What's the best storage for SQL Server 2000? - sql-server

I want to access my sql server database files in a INTEL SS4000-E storage. It´s a NAS Storage. Could it be possible to work with it as a storage for sql server 2000? If not, what is the best solution?

I strongly recommend against it.
Put your data files locally on the server itself, with RAID mirrored drives. The reasons are twofold:
SQL Server will run much faster for all but the smallest workloads
SQL Server will be much less prone to corruption in case the link to the NAS gets broken.
Use the NAS to store backups of your SQL Server, not to host your datafiles. I don't know what your database size will be, or what your usage pattern will be, so I can't tell you what you MUST have. At a minimum for a database that's going to take any significant load in a production environment, I would recommend two logical drives (one for data, one for your transaction log), each consisting of a RAID 1 array of the fastest drives you can stomach to buy. If that's overkill, put your database on just two physical drives, (one for the transaction log, and one for data). If even THAT is over budget, put your data on a single drive, back up often. But if you choose the single-drive or NAS solution, IMO you are putting your faith in the Power of Prayer (which may not be a bad thing, it just isn't that effective when designing databases).
Note that a NAS is not the same thing as a SAN (on which people typically DO put database files). A NAS typically is much slower and has much less bandwidth than a SAN connection, which is designed for very high reliability, high speed, advanced management, and low latency. A NAS is geared more toward reducing your cost of network storage.

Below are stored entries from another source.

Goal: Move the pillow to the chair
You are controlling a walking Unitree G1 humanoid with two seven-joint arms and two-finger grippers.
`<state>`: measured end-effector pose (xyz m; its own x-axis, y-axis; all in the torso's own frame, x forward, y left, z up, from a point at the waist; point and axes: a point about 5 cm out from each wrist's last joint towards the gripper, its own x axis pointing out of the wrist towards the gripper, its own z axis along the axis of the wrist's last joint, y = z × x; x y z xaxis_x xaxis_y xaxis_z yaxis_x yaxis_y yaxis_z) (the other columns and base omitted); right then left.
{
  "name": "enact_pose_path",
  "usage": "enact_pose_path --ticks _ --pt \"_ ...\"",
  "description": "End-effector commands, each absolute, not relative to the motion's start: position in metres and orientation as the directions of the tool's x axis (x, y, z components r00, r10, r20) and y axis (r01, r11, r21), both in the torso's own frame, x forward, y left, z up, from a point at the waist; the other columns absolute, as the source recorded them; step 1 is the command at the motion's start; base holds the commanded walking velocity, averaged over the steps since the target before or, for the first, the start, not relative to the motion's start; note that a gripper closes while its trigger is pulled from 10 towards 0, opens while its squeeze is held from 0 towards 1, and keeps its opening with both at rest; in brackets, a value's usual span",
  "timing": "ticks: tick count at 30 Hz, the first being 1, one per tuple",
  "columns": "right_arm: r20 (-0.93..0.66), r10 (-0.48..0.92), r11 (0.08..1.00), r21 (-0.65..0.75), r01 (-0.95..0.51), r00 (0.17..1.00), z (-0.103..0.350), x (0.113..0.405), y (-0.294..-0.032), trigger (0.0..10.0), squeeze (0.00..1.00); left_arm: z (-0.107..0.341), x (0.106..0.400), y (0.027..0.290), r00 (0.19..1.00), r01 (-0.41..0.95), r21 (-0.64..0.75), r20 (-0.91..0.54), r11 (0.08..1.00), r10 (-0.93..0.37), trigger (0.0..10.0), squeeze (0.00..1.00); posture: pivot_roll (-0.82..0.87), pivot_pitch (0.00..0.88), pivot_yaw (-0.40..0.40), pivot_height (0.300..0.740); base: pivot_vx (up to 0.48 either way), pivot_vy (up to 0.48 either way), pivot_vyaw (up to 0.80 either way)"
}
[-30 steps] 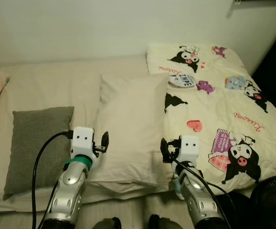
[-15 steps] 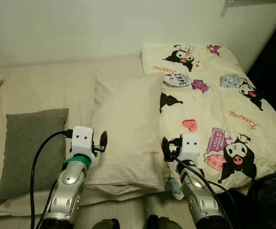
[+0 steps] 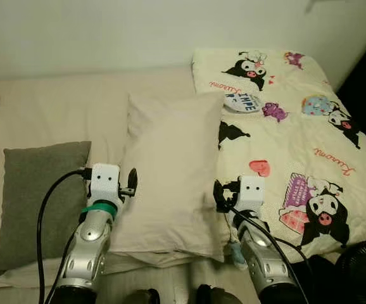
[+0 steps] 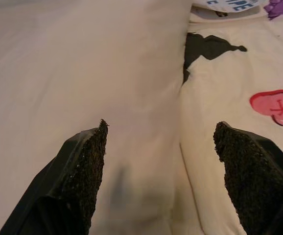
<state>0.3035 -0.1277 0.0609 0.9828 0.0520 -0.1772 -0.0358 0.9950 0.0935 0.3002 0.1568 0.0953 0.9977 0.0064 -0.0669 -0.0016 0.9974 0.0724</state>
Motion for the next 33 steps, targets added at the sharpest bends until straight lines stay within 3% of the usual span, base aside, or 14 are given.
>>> enact_pose_path --ticks 1,9,27,33 --pt "-0.203 0.052 0.996 0.088 -0.035 0.978 0.0541 0.2999 -0.1263 10.0 0.0 0.0881 0.2966 0.159 0.996 -0.009 0.077 -0.092 0.997 0.016 10.0 0.0 0.02 0.068 0.074 0.74 0.0 0.0 0.0" --pt "-0.209 0.052 0.996 0.086 -0.035 0.977 0.0522 0.2984 -0.1258 10.0 0.0 0.0873 0.2953 0.1583 0.995 -0.012 0.049 -0.097 0.999 0.017 10.0 0.0 0.02 0.071 0.077 0.74 0.0 0.283 0.0" --pt "-0.224 0.048 0.994 0.104 -0.025 0.973 0.0474 0.2964 -0.1261 10.0 0.0 0.0852 0.2945 0.1522 0.995 0.014 0.066 -0.102 0.998 -0.008 10.0 0.0 0.02 0.052 0.082 0.74 0.0 0.0 0.0" --pt "-0.22 0.046 0.993 0.114 -0.021 0.974 0.0475 0.2966 -0.1274 10.0 0.0 0.0854 0.2941 0.1512 0.995 0.019 0.07 -0.096 0.997 -0.013 10.0 0.0 0.02 0.051 0.082 0.71 0.0 0.0 0.0"
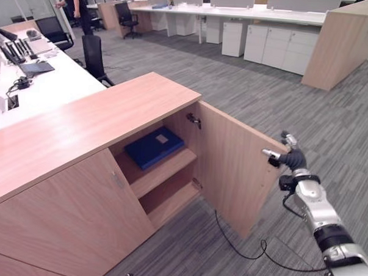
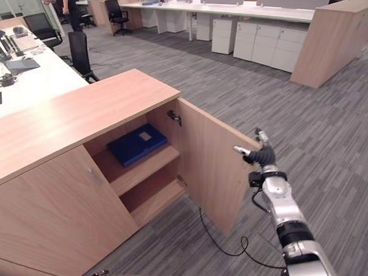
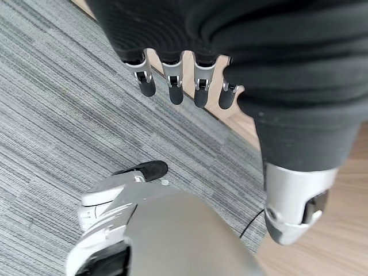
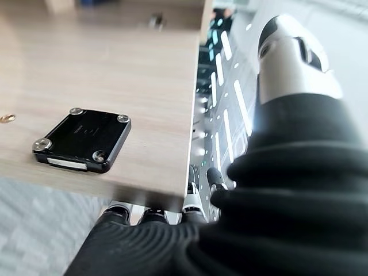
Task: Put the empty folder in the office cabinet
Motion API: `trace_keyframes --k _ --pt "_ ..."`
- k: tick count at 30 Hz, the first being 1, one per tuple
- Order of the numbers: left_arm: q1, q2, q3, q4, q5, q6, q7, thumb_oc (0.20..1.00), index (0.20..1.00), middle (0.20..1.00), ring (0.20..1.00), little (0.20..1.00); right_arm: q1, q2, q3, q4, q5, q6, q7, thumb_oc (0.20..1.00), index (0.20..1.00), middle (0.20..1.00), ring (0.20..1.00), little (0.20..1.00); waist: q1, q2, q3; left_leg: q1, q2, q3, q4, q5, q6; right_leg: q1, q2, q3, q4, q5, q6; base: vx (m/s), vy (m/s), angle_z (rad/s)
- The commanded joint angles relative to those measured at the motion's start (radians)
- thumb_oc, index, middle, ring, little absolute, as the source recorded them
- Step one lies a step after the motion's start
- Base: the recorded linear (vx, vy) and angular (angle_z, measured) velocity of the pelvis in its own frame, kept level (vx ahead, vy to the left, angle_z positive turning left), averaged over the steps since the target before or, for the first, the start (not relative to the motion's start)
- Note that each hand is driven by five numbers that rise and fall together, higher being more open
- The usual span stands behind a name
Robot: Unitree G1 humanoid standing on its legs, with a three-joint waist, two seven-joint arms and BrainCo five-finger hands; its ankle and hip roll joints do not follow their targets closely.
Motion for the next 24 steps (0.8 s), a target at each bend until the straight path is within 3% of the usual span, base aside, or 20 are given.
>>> trace_keyframes --k 1,13,22,23,24 --pt "-0.063 0.064 0.028 0.005 0.069 -0.009 0.016 1.000 1.000 1.000 1.000 1.000 0.058 0.168 0.111 0.076 0.053 0.065 0.105 1.000 1.000 1.000 1.000 1.000 0.057 -0.094 0.085 0.044 -0.051 0.020 0.012 -0.084 -0.018 0.024 -0.108 0.055 0.007 -0.084 0.082 0.00 0.000 0.00" --pt "-0.046 0.088 0.037 0.002 0.121 -0.008 0.037 1.000 1.000 1.000 1.000 1.000 0.090 0.224 0.193 -0.027 0.110 0.063 0.146 1.000 1.000 1.000 1.000 1.000 0.078 -0.097 0.088 0.033 -0.040 0.015 0.012 -0.068 -0.032 0.022 -0.098 0.036 0.007 -0.087 0.079 -0.02 -0.011 0.11" --pt "-0.038 0.095 0.046 -0.011 0.113 -0.011 0.048 1.000 1.000 1.000 1.000 1.000 0.035 0.237 0.190 -0.020 0.165 0.041 0.122 1.000 1.000 1.000 1.000 1.000 0.121 -0.102 0.105 0.000 -0.024 -0.028 0.019 -0.047 -0.052 0.028 -0.091 -0.015 0.007 -0.093 0.074 -0.02 -0.034 0.38" --pt "-0.039 0.098 0.049 -0.015 0.108 -0.011 0.050 1.000 1.000 1.000 1.000 1.000 0.024 0.236 0.186 -0.016 0.172 0.037 0.118 1.000 1.000 1.000 1.000 1.000 0.131 -0.104 0.118 -0.011 -0.017 -0.027 0.041 -0.043 -0.057 0.031 -0.093 -0.018 0.007 -0.094 0.073 -0.17 -0.024 0.19" --pt "-0.057 0.098 0.042 -0.024 0.099 -0.009 0.055 1.000 1.000 1.000 1.000 1.000 -0.002 0.218 0.162 -0.005 0.182 0.023 0.095 1.000 1.000 1.000 1.000 1.000 0.140 -0.117 0.160 -0.104 -0.011 0.025 0.168 -0.048 -0.077 0.038 -0.114 -0.055 0.008 -0.096 0.072 -0.17 -0.002 0.20"
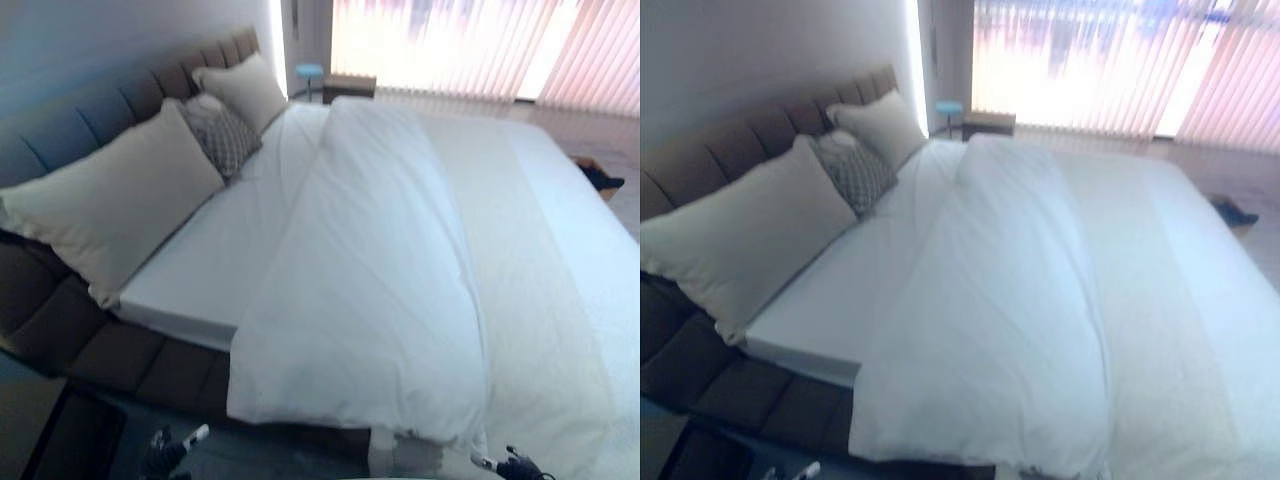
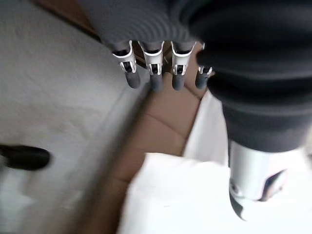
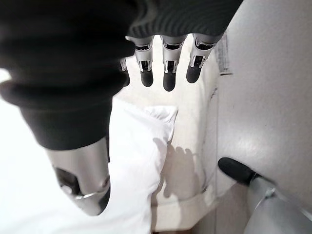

My gut reaction - I think you're mad risking your data on a NAS. SQL's expectation is continuous low-latency uninterrupted access to your storage subsystem. The NAS is almost certainly none of those things - you local or SAN storage (in order of performance, simplicity and therefore preference) - leave the NAS for offline file storage/backups.
The following KB lists some of the constraints and issues you'd encounter trying to use a NAS with SQL - while the KB covers SQL 7 through 2005, a lot of the information still applies to SQL 2008 too.
http://support.microsoft.com/kb/304261

local is almost always faster than networked storage.
Your performance for sql will depend on how your objects, files, and filegroups are defined, and how consumers use the data.

Well "best" means different things to different people, but I think "best" performance would be a TMS RAMSAN or a RAID of SSDs... etc
Best capacity would be achieved with a RAID of large HDDs...
Best reliability/data saftey would be achieved with Mirroring across many drives, and regular backups (off site preferably)...
Best availability... I don't know... maybe a clone the system and have a hot backup ready to go at all times.
Best security would require encryption, but mainly limiting physical access to the machine (and it's backups) is enough unless it's internet connected.

As the other answers point out, there will be a performance penalty here.
It is also worth mentioning that these things sometimes implement a RAM cache to improve I/O performance, if that is the case and you do trial this config, the NAS should be on the same power protection / UPS as the server hardware, otherwise in case of power outtage the NAS may 'loose' the part of the file in cache. ouch!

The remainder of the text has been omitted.